As his friend Joe Browder wrote in these pages after his death, “John believed that so long as the right things happen, it doesn’t matter who appears to be responsible.”

At the dinner establishing a fund in his name, Kabler’s influence on the environmental leaders of today was unmistakable.

Former Environmental Protection Agency administrator Carol Browner said that Kabler “believed that when our local community gets involved in making decisions on air and water, the community is better off.”

Chuck Fox, Maryland’s Department of Natural Resources secretary, recalled with a grin how Kabler taught him many of life’s lessons — while sailing on the Chesapeake Bay.

Will Baker, who heads the Chesapeake Bay Foundation, recalled Kabler as “a supremely gifted political strategist. But most important for John’s success was the twinkle in his eye.”

Then came Gov. Parris Glendening.

Unbeknownst to the crowd, shortly before climbing to the dais, Glendening had removed himself from the running to be state universities chancellor. We don’t know why, but perhaps the Board of Regents politics is too Byzantine even for a governor to master.

As Glendening spoke, he displayed an environmental consciousness that might not be so acceptable in Maryland were it not for the man honored that might.

The governor sounded like a would-be leader of a national environmental organization.
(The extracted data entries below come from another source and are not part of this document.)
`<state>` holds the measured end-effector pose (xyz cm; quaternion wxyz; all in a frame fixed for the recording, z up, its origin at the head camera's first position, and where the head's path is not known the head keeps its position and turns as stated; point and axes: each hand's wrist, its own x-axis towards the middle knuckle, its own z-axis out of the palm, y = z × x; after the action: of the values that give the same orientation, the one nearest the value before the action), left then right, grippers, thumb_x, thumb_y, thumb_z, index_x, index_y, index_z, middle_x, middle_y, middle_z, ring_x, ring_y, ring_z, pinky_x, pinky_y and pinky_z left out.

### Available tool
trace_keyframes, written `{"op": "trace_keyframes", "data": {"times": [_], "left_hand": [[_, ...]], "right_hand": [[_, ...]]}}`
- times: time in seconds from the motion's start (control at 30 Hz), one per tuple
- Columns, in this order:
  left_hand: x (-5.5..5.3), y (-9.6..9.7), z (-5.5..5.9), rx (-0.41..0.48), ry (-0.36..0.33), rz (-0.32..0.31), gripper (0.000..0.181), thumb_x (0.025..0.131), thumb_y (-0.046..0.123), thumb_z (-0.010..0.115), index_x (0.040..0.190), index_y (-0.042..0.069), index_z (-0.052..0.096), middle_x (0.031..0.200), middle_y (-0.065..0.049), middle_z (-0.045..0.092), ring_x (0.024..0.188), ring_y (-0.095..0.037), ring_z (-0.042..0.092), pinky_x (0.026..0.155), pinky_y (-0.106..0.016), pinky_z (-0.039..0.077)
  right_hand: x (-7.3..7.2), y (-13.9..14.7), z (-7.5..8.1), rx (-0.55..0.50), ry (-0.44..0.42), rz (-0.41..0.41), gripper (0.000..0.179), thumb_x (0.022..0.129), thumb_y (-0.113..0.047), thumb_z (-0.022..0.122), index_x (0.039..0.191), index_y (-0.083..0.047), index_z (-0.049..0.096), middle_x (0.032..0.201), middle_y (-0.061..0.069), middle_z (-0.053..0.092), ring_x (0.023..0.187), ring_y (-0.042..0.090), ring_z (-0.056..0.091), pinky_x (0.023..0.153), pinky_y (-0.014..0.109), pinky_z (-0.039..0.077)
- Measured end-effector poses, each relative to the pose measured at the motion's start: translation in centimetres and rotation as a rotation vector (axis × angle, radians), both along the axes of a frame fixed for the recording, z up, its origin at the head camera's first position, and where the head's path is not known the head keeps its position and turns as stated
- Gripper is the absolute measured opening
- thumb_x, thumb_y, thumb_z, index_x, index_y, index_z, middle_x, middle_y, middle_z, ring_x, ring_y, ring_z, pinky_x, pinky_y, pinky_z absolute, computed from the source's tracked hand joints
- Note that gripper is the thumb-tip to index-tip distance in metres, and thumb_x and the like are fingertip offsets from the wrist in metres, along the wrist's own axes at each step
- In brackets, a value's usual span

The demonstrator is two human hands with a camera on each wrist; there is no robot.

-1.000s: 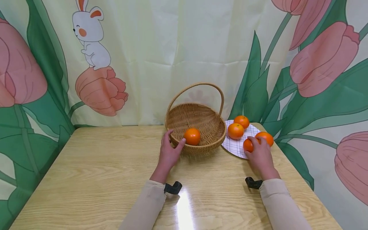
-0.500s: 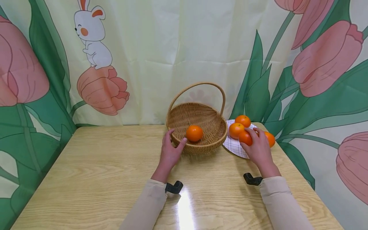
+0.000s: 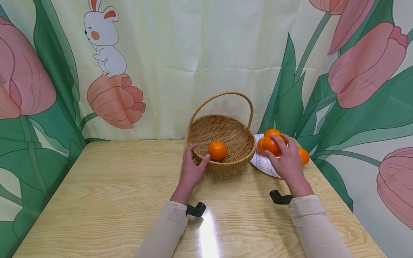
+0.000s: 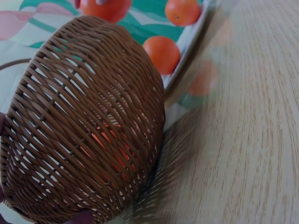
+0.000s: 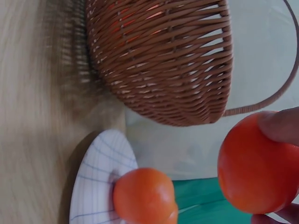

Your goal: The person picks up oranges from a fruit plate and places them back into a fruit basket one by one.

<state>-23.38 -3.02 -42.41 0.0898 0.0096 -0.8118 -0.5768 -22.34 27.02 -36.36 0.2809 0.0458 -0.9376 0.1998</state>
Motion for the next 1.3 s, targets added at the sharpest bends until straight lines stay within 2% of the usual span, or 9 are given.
{"op": "trace_keyframes", "data": {"times": [0.43, 0.83, 0.93, 1.13, 1.3], "left_hand": [[0.0, 0.1, -0.1, -0.010, 0.001, 0.001, 0.076, 0.072, 0.070, 0.054, 0.135, 0.036, 0.029, 0.141, 0.001, 0.030, 0.124, -0.029, 0.039, 0.094, -0.051, 0.042], [0.1, 0.3, -0.2, 0.001, -0.015, -0.005, 0.076, 0.071, 0.072, 0.053, 0.134, 0.039, 0.029, 0.143, 0.002, 0.028, 0.125, -0.031, 0.038, 0.093, -0.051, 0.043], [0.0, 0.4, -0.2, -0.001, -0.014, 0.000, 0.072, 0.074, 0.067, 0.055, 0.134, 0.039, 0.029, 0.143, 0.002, 0.029, 0.125, -0.030, 0.039, 0.093, -0.052, 0.043], [0.0, 0.4, -0.1, -0.016, -0.020, 0.007, 0.068, 0.078, 0.059, 0.058, 0.135, 0.037, 0.029, 0.142, 0.001, 0.030, 0.123, -0.030, 0.040, 0.091, -0.051, 0.044], [0.0, 0.3, 0.0, -0.021, -0.026, 0.014, 0.070, 0.074, 0.067, 0.055, 0.134, 0.041, 0.028, 0.142, 0.002, 0.029, 0.123, -0.028, 0.041, 0.090, -0.050, 0.045]], "right_hand": [[-0.2, -1.4, 1.4, -0.028, 0.059, 0.055, 0.056, 0.080, -0.027, 0.068, 0.132, -0.026, 0.047, 0.137, 0.015, 0.036, 0.118, 0.040, 0.041, 0.085, 0.060, 0.043], [-0.6, -3.1, 1.7, -0.023, 0.133, 0.122, 0.054, 0.077, -0.025, 0.072, 0.127, -0.022, 0.052, 0.135, 0.016, 0.039, 0.116, 0.041, 0.044, 0.083, 0.055, 0.048], [-0.8, -3.6, 1.8, -0.028, 0.158, 0.142, 0.054, 0.076, -0.024, 0.073, 0.127, -0.022, 0.053, 0.134, 0.016, 0.040, 0.117, 0.039, 0.044, 0.082, 0.055, 0.049], [-1.3, -4.8, 1.8, -0.041, 0.155, 0.179, 0.054, 0.075, -0.023, 0.073, 0.125, -0.022, 0.053, 0.134, 0.015, 0.040, 0.115, 0.039, 0.045, 0.082, 0.054, 0.049], [-1.9, -5.7, 1.8, -0.015, 0.163, 0.221, 0.054, 0.076, -0.025, 0.073, 0.125, -0.022, 0.053, 0.132, 0.016, 0.041, 0.112, 0.038, 0.048, 0.084, 0.053, 0.048]]}}
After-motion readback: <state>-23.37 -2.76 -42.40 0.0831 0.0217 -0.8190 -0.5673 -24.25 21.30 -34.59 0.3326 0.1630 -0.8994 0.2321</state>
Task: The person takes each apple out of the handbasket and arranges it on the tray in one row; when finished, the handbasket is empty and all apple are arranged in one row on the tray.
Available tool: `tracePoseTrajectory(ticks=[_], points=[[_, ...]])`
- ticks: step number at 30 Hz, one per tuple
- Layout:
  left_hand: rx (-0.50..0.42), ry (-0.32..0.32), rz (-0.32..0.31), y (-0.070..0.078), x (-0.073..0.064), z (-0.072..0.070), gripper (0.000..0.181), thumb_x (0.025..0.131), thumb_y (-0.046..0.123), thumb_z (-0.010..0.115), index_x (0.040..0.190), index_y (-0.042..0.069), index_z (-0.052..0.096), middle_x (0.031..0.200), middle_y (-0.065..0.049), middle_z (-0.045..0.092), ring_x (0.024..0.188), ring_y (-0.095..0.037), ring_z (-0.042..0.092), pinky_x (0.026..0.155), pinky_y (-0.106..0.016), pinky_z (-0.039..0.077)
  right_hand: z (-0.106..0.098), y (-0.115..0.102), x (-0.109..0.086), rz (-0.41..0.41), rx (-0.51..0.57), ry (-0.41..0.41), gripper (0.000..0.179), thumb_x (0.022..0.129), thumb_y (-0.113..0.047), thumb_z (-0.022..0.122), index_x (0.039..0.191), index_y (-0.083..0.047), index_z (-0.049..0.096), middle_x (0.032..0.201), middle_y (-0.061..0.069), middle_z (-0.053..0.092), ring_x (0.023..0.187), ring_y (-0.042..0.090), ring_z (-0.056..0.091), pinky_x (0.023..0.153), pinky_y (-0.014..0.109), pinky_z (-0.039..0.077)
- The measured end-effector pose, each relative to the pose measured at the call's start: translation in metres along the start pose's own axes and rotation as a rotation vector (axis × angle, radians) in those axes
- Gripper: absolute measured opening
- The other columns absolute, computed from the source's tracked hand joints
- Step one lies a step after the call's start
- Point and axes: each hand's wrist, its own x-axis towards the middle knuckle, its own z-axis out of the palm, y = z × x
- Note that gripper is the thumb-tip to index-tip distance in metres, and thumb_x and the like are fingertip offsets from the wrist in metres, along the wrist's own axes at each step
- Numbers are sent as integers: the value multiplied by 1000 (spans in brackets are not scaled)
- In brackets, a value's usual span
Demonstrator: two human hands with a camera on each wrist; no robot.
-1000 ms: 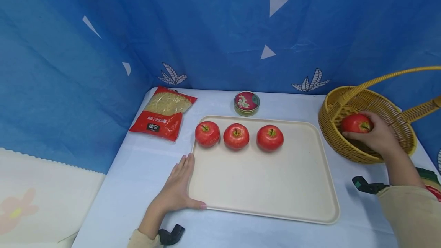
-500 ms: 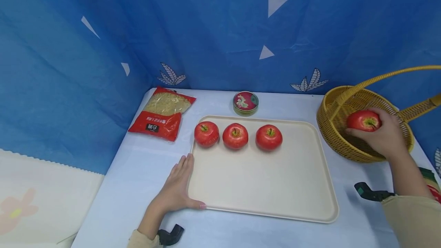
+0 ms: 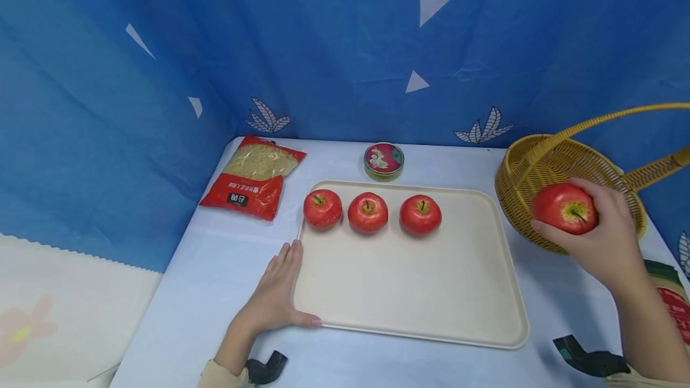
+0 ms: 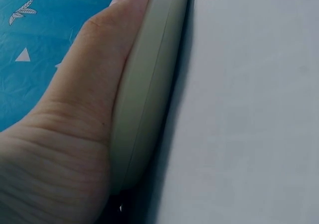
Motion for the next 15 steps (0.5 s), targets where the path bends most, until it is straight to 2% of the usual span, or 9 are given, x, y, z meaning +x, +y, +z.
tracePoseTrajectory(ticks=[2,3,5,6,7,9,12,15], points=[[0,0,2,0,0,0,153,49,75,83,160,16,-3,169,-4,1,157,-27,-3,125,-55,4,0,-8,-6,-34,6,-19,96,75,-21,87,153,-12,33,149,26,31,135,48,28,67,43,59],[-1,1,5,0,0,0,153,49,75,83,160,16,-2,169,-4,1,157,-28,-3,125,-55,4,1,-11,-8,-54,13,-31,96,74,-21,89,152,-11,35,147,26,32,133,48,29,62,31,55],[1,1,5,0,0,-1,153,49,76,83,160,16,-3,169,-4,1,157,-27,-4,126,-55,3,5,-17,-12,-86,24,-69,96,72,-22,90,151,-11,37,144,26,35,128,48,31,60,17,43],[1,1,5,0,0,-1,153,48,76,83,160,16,-3,169,-4,1,157,-27,-4,126,-55,3,7,-20,-13,-98,32,-91,95,71,-23,90,150,-11,38,143,26,35,126,48,32,60,23,49],[1,1,6,0,0,-1,153,48,76,83,160,15,-3,169,-4,1,157,-27,-4,126,-55,3,10,-22,-14,-107,33,-111,95,71,-25,91,150,-12,39,141,26,36,124,48,33,60,23,51],[0,3,6,0,0,0,153,48,76,83,160,15,-3,169,-5,1,157,-28,-3,125,-55,4,18,-26,-16,-131,42,-149,94,70,-27,91,148,-12,41,140,26,38,122,49,36,62,42,58],[2,4,4,-1,0,1,154,48,76,83,160,16,-3,169,-4,1,157,-27,-3,125,-56,4,29,-31,-15,-143,40,-204,96,69,-34,91,149,-14,41,138,26,39,120,50,38,69,63,57],[4,3,5,-1,1,2,153,48,76,83,160,16,-3,169,-4,1,157,-27,-3,125,-56,4,40,-32,-13,-154,35,-246,97,69,-39,91,149,-14,41,137,26,40,119,50,41,70,63,57]])
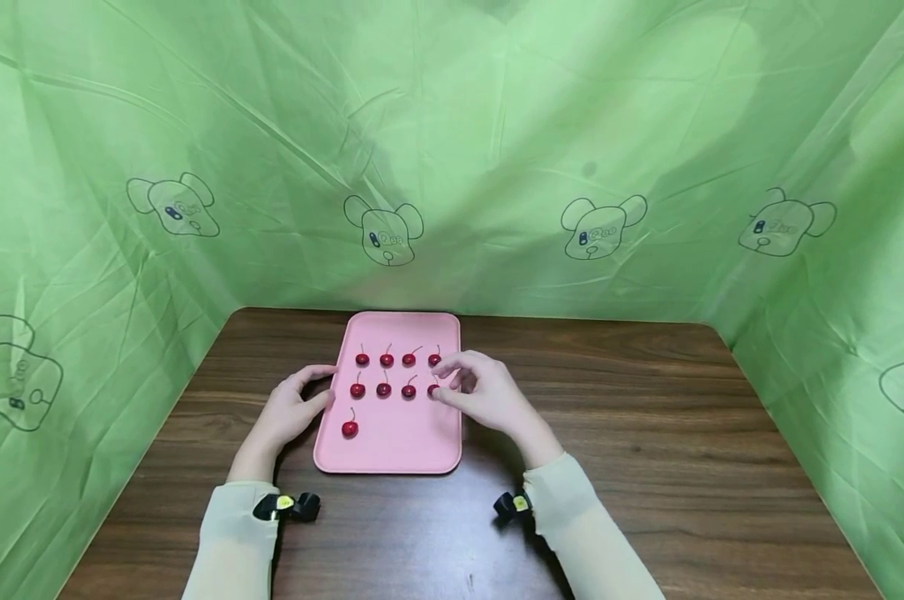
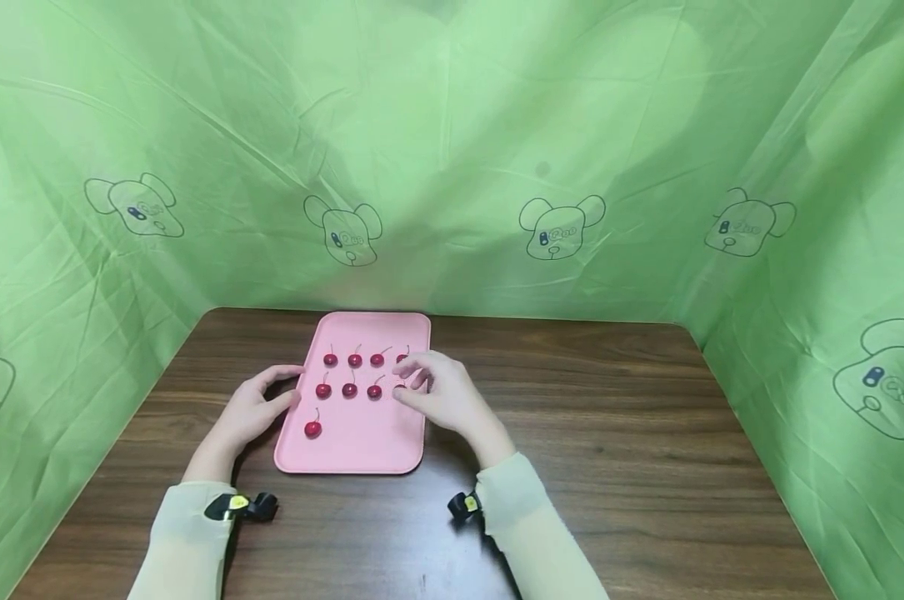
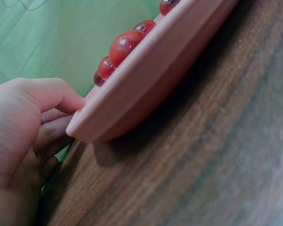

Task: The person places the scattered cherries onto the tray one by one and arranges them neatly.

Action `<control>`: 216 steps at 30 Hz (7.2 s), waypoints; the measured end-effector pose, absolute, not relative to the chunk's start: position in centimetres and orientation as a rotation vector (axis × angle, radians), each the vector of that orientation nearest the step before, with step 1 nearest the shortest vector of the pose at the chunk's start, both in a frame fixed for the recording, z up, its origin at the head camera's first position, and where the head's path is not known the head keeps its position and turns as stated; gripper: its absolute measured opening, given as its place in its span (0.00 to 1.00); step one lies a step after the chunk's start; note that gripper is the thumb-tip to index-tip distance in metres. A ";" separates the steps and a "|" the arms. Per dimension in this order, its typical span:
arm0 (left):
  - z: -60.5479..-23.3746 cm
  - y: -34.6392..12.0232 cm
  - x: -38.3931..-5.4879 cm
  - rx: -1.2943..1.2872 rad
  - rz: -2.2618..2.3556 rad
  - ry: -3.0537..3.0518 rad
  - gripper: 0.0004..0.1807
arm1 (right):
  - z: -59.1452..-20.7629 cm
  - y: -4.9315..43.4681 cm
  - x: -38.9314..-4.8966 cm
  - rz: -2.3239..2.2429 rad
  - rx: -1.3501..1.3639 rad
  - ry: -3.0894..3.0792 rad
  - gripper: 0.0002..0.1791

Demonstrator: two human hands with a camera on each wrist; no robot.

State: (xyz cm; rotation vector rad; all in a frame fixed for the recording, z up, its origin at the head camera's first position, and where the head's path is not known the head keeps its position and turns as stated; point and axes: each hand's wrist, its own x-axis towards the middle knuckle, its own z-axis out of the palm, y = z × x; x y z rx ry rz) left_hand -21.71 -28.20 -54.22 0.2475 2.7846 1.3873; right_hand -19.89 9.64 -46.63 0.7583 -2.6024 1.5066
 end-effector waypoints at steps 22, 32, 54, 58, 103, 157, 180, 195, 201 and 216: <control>-54.1 -28.1 -21.6 0.253 1.391 2.781 0.24 | -49.9 16.4 -21.0 1.579 0.612 -2.696 0.19; -54.0 -28.1 -21.7 0.243 1.361 2.803 0.24 | -51.6 16.6 -21.2 1.632 0.707 -2.762 0.23; -54.0 -28.1 -21.6 0.254 1.374 2.806 0.23 | -52.7 16.5 -20.9 1.619 0.757 -2.839 0.22; -54.0 -28.1 -21.7 0.261 1.375 2.803 0.23 | -52.8 16.4 -20.9 1.621 0.755 -2.836 0.22; -54.0 -28.1 -21.8 0.233 1.357 2.787 0.25 | -52.8 15.7 -20.8 1.569 0.737 -2.835 0.13; -54.2 -28.0 -21.6 0.246 1.374 2.790 0.24 | -47.8 4.8 -18.0 1.627 0.581 -2.607 0.13; -54.1 -28.1 -21.8 0.271 1.365 2.815 0.23 | -50.5 1.7 -17.0 1.627 0.729 -2.765 0.13; -53.6 -28.0 -21.8 0.256 1.366 2.803 0.24 | -50.8 0.7 -16.8 1.524 0.719 -2.807 0.12; -53.7 -28.1 -21.8 0.250 1.364 2.800 0.24 | -50.8 0.4 -16.8 1.479 0.710 -2.836 0.12; -53.8 -28.3 -21.8 0.249 1.365 2.799 0.24 | -51.4 0.0 -16.9 1.477 0.671 -2.875 0.14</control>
Of course, he will be need a job when he leaves office in 13 months as required after two terms.

Speaking of the war on terrorism, Glendening observed that only the United States has the capacity to mobilize the entire world.

“But why doesn’t the U.S. use some portion of that extraordinary influence to mobilize the world for something other than military combat?” he asked, referring to global environmental challenges ahead.

We have a suggestion for the governor’s next job: Setting up an entity called the Smart Growth Foundation and going national with his efforts to preserve land while we still can.

We think that John Kabler, with that twinkle in his eye, would endorse the idea.